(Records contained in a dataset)
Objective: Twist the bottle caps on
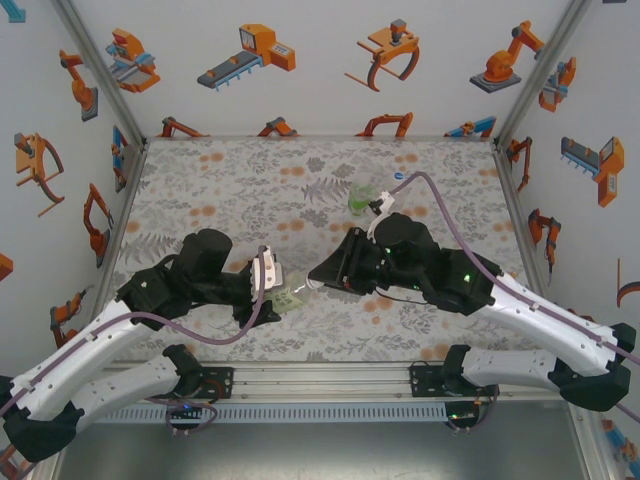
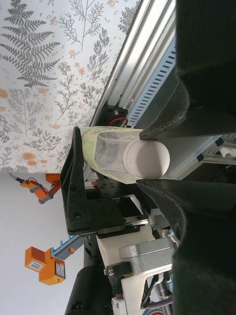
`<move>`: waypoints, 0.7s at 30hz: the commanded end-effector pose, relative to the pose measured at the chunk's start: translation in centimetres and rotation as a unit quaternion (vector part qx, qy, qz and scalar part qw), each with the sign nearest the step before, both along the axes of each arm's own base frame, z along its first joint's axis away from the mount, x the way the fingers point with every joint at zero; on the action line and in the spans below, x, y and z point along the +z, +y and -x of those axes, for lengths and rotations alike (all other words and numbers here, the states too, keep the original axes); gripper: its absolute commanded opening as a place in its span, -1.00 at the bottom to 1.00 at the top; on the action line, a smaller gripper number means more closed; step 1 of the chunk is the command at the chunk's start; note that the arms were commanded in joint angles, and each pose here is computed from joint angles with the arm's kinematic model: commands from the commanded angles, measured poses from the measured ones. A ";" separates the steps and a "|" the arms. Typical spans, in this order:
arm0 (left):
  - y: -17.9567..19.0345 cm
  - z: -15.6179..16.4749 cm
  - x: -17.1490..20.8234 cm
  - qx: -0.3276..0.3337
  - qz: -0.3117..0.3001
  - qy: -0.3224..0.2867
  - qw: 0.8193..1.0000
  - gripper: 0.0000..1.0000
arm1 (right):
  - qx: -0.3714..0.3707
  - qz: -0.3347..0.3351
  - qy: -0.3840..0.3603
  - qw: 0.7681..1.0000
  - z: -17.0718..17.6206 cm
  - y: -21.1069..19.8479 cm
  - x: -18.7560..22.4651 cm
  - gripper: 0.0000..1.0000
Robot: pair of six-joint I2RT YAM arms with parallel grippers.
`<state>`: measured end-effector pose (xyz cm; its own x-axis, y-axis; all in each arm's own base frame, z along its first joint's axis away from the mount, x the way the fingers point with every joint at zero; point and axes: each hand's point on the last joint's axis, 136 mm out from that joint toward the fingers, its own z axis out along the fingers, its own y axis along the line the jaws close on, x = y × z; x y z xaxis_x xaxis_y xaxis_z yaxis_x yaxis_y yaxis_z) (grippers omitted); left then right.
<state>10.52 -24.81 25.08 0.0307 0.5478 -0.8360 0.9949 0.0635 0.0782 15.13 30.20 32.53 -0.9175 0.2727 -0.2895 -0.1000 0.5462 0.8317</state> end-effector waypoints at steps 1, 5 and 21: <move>-1.2 1.1 3.7 -0.048 0.071 -0.032 0.996 -1.00 | 0.000 -0.010 -0.064 0.998 -0.8 0.1 2.4 -0.28; -0.9 1.5 3.7 -0.049 0.069 -0.029 0.996 -1.00 | 0.027 -0.011 -0.168 0.985 -0.8 -0.6 5.4 0.05; -0.3 3.1 4.3 -0.072 0.076 -0.009 0.994 -1.00 | 0.305 0.070 -0.541 0.781 4.6 0.5 10.4 0.19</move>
<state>8.54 -25.19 27.61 0.0923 0.4451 -0.8907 0.9955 -0.0216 0.0924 12.86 30.38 42.08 -0.3191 -0.1248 -0.9395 -0.8940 0.3686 0.2547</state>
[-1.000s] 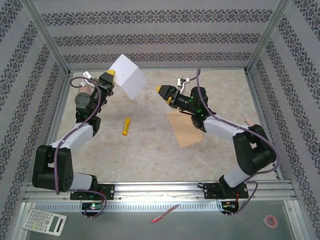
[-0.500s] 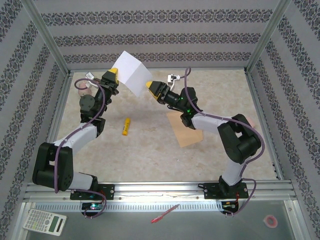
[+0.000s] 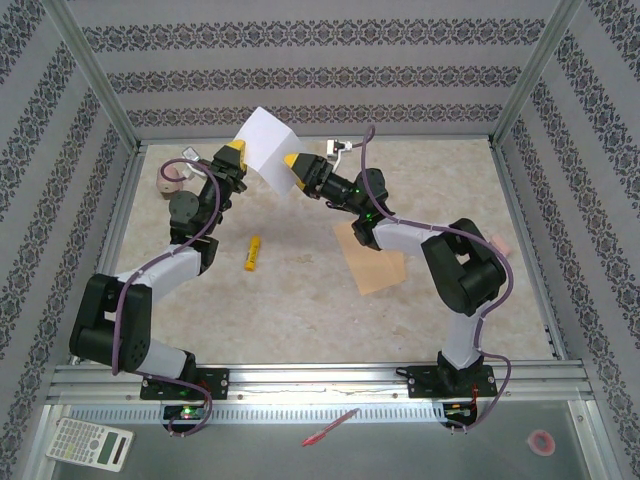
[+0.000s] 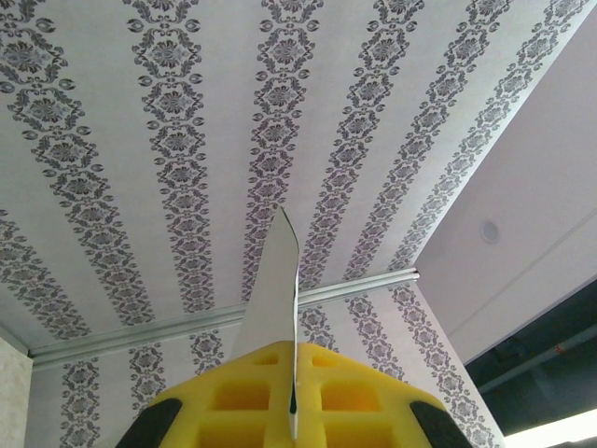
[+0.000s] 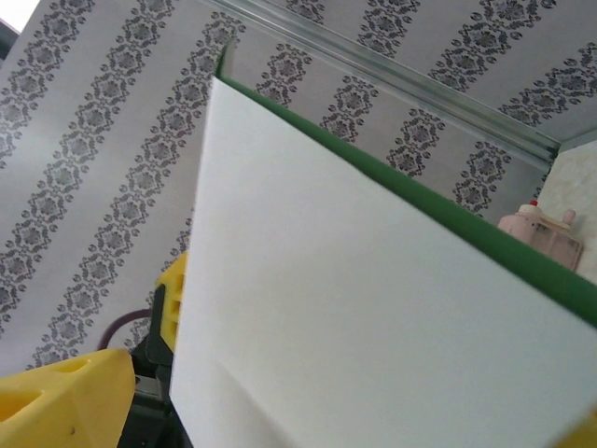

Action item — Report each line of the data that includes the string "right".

Solution to the problem —
arm1 (right):
`<state>`: measured end-effector pose (xyz cm; its own x-axis, y-axis; all in each arm's own base frame, z along its first joint's axis away from the mount, x the way the fingers point with every joint at zero; point and axes: each hand's point on the last joint's axis, 136 mm out from that joint toward the fingers, its own z axis out along the fingers, its own y axis along the line the jaws close on, x = y × z; x y z xaxis_x xaxis_y xaxis_z yaxis_x yaxis_y yaxis_z) (grippers omitted); left then right.

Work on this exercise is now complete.